Afin de bien saisir la manière dont l’ensemble des modes finis constitue un seul mode infini de l’attribut, il n’est pas inutile de ses référer aux théories mathématiques du dix-septième siècle qui portent sur la constitution du continu, et traitent ce problème par le recours au dynamisme du mouvement. La géométrie des indivisibles de Cavalieri constitue un exemple remarquable de cette sorte, puisque le géomètre italien fait intervenir le mouvement afin de montrer que, par exemple, des lignes parallèles en nombre infini se trouvent dans une figure géométrique à titre d’éléments non pas constitutifs puisqu’ils ne composent pas le continu, mais déterminants. Le concept des ´omniaª c.-à-d. de toutes ces lignes — quand il est question d’une figure plane -, ou de tous les plans — quand il est question d’un solide -, constitue aux yeux de Cavalieri une nouvelle sorte de grandeur qu’il ne faut pas identifier, bien sûr, à la grandeur continue d’une surface ou d’un volume, mais qui en conserve le caractère continu puisqu’en parcourant la surface d’une figure d’un mouvement uniforme on y rencontre partout les éléments dont il est question. Seul un principe dynamique, donc, comme le mouvement, est à même d’exprimer l’infini et de rendre raison de la manière dont le fini existe dans l’infini. Ce modèle dynamique peut être appliqué au problème de la constitution du mode infini médiat de l’attribut étendue par les corps qui, tout en le constituant, sont conditionnés quant à leur existence par la puissance de ce mode infini.
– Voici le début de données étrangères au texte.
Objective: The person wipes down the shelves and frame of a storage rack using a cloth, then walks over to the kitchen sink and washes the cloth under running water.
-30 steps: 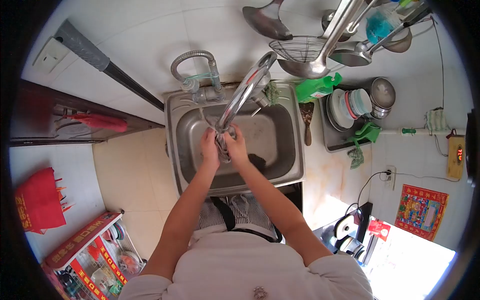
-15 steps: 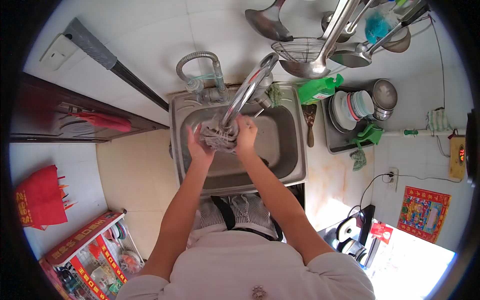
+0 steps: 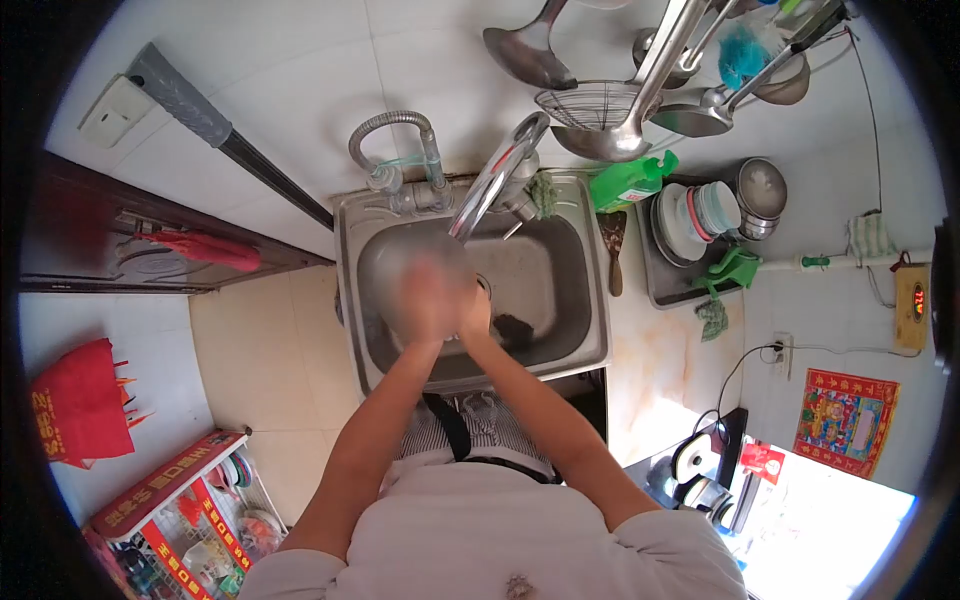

Une physique mécaniste, donc, bien qu’ontologiquement fondée sur la coexistence des corps et sur leurs rapports causaux, met de côté la dépendance qui lie les corps à une puissance infinie. De cette manière, la connaissance physique des corps révèle ses propres limites, d’autant plus qu’elle exige une application rigoureuse et sans aucune restriction du principe de causalité. Car c’est justement ce principe qui révèle tant les mérites que la déficience d’une conception mécaniste de la nature. Dans la mesure où l’on reste dans les limites de la connaissance des choses par leurs propriétés communes, la causalité mécanique d’une part permet de bien saisir les lois qui régissent les rapports des corps, mais d’autre part elle néglige le fondement ontologique de ces lois et réduit la réalité des corps à celle de plusieurs substances indépendantes entre elles.

Si l’on veut, alors, maintenir la cohérence du système et l’intelligibilité du réel, il faut concéder que les lois et les propriétés des corps découlent de la nature même de l’attribut étendue dont la puissance ne peut pas être représentée par l’imagination, mais seulement être conçue par l’entendement. Il est vrai que cette conception de l’étendue change radicalement la nature et le caractère de la physique mécaniste, puisqu’elle impose une conception dynamique du corps en tant que mode fini. Et c’est justement dans la mesure où la question du statut de la théorie physique implique tant la théorie de la connaissance que le problème du statut ontologique des choses singulières, que la physique constitue un des fondements du système de Spinoza et que son étude est une condition sans laquelle la compréhension de ce système reste incomplète.